The Catalog Learns to Listen

The day Casset stopped storing audio and started understanding it, and why a single migration mattered more than it looked.

For a long time Casset could tell you exactly when a song did something and almost nothing about what it was doing. It knew the beat grid down to the millisecond. It could not have told you the key if you held it upside down.

That changed with a migration that looked, on the surface, like a few extra columns.

model TrackMusicAnalysis {
  // timing layer (existing beat-sync DSP, unchanged)
  bpm Float?  beatMapJson Json?  transientMapJson Json?  energyEnvelopeJson Json?
  analysisVersion String  sourceAudioUrlHash String?  status MusicAnalysisStatus  generatedAt DateTime?

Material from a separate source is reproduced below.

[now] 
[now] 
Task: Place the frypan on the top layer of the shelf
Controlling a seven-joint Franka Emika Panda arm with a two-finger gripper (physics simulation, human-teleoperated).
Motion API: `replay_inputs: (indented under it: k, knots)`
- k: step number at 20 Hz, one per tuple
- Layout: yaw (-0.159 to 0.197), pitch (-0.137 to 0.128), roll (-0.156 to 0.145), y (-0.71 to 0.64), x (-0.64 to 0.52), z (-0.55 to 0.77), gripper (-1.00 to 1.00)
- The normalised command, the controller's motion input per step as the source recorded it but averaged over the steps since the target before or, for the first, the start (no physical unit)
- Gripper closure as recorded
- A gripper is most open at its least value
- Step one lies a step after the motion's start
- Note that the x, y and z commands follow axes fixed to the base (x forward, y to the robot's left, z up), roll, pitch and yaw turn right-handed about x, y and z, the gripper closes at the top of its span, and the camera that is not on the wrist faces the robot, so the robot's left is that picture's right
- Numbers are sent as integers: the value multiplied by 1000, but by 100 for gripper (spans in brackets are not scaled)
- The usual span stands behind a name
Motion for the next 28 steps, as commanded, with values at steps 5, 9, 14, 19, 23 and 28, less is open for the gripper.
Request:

  // musical layer (NEW: the analyzer populates this)
  musicalKey             String?   @db.VarChar(40)
  detectedInstruments    String[]
  musicalConfidence      Float?
  musicalProvider        String?   @db.VarChar(40)   // "openai"
  musicalAnalysisVersion String?   @db.VarChar(40)   // "openai-audio-v1"
  musicalSourceAudioHash String?   @db.VarChar(80)
  musicalAnalyzedAt      DateTime?
  musicalAnalysisError   String?   @db.VarChar(500)
}

Two kinds of knowing

Look at the comment in the middle. There are two layers in one table, and they know things in completely different ways.

The timing layer is old, deterministic DSP. Beats, transients, an energy envelope. Run it twice on the same file and you get the same answer, forever. It is a measurement. It does not have opinions.

The musical layer is new, and it is a different epistemology entirely. Key, instruments, a confidence score. A model listens to the audio and tells you what it hears. It can be wrong. Which is exactly why musicalConfidence, musicalProvider, and musicalAnalysisError are first-class columns. If a thing can be wrong, the schema has to admit it, version it, and let you re-run it later with a better listener. The first principle of the migration was to never let the second kind of knowing contaminate the first. The DSP stays untouched. The model's hearing sits beside it, labeled, dated, and reversible.

Why a few columns is a turning point

Before this, a track in Casset was a file with timing attached. After this, a track can describe itself. It can say I am in F minor, there is a Rhodes and a brushed snare, and I am fairly sure about the first part and not the second. That sentence is small. The consequence is not.

A catalog that can describe itself is a catalog you can ask questions of. Which unreleased songs are in the same key. Which ones share an instrument palette. What disappeared from the work over five years and what kept coming back. None of those are features I had to build one at a time. They fall out of the catalog understanding itself a little better, and every interface on top of it gets smarter for free.

That is the whole bet, stated in a schema. Casset is not trying to be a smarter chat box bolted onto your files. It is trying to make the underlying understanding of a body of work richer, so that the model of the creator compounds. musicalProvider is a string on purpose. The listener will be replaced; the listening should accrue.

The quiet part

The thing I keep returning to is that the catalog did not get bigger that day. It got more legible to itself. Same songs, same files, same beats. But now the library can read a little, and a library that can read is the start of a library that remembers.

We added eight columns. We were really adding a sense.